• What you need to do
Set down the listing below verbatim, but only from its first line through the line containing "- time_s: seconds".

● ● ● ● ● ● ●

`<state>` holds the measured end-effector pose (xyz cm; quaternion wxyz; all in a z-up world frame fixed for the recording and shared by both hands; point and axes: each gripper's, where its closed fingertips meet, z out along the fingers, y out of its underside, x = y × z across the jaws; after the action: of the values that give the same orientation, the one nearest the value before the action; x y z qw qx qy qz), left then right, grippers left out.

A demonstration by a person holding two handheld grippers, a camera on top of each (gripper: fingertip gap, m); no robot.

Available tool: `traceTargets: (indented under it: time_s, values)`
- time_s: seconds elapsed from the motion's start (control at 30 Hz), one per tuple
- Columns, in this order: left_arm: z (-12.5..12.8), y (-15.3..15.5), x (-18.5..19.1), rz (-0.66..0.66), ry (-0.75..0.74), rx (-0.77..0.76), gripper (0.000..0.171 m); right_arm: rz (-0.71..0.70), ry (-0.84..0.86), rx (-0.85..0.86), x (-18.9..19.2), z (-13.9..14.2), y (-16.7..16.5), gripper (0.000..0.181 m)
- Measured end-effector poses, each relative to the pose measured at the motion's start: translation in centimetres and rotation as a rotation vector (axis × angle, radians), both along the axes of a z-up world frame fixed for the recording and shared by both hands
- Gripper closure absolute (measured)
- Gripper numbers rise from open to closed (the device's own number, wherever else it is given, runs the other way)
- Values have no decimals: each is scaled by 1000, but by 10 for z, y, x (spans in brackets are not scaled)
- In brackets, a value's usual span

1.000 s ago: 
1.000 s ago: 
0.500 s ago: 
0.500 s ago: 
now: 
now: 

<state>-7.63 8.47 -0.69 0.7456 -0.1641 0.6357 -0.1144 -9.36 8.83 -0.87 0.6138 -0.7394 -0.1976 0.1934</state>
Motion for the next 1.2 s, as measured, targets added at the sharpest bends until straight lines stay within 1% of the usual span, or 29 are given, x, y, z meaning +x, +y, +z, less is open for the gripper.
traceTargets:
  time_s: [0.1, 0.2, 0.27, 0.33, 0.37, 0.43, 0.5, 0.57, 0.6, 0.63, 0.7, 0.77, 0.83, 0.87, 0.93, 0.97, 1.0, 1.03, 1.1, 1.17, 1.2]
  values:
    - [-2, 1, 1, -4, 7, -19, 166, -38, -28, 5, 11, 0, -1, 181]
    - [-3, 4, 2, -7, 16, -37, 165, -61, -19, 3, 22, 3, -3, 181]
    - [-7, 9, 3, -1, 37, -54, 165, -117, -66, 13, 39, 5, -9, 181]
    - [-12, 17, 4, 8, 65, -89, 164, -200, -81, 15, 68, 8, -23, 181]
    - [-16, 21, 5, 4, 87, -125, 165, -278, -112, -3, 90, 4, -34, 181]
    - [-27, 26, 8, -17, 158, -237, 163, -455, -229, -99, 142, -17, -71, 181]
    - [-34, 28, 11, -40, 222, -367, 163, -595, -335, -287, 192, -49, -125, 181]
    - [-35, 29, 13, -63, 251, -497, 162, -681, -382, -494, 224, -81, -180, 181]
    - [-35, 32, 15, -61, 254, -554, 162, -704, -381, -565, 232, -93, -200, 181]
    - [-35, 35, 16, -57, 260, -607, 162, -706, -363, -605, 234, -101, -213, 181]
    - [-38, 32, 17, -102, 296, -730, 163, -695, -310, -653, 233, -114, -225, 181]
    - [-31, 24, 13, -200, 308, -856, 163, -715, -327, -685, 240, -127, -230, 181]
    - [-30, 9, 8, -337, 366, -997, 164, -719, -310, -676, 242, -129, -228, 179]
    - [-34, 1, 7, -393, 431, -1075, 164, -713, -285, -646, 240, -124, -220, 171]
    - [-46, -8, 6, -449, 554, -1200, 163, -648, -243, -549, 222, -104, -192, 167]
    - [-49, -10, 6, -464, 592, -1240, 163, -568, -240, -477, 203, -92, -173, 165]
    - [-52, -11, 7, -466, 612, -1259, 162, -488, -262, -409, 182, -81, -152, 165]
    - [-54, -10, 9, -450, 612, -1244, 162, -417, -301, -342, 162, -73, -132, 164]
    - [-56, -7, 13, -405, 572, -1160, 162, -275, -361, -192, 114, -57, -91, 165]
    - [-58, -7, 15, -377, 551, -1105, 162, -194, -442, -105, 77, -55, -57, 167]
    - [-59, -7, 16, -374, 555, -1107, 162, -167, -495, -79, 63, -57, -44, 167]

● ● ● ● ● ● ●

• Problem solution
`<state>` holds the measured end-effector pose (xyz cm; quaternion wxyz; all in a z-up world frame fixed for the recording and shared by both hands; point and axes: each gripper's, where its closed fingertips meet, z out along the fingers, y out of its underside, x = y × z across the jaws; after the action: of the values that give the same orientation, the one nearest the value before the action; x y z qw qx qy qz), left then right, grippers left out.

A demonstration by a person holding two handheld grippers, a camera on top of each (gripper: fingertip gap, m); no robot.

Available tool: `traceTargets: (indented under it: time_s, values)`
- time_s: seconds elapsed from the motion's start (control at 30 Hz), one per tuple

At this point, the answer is complete.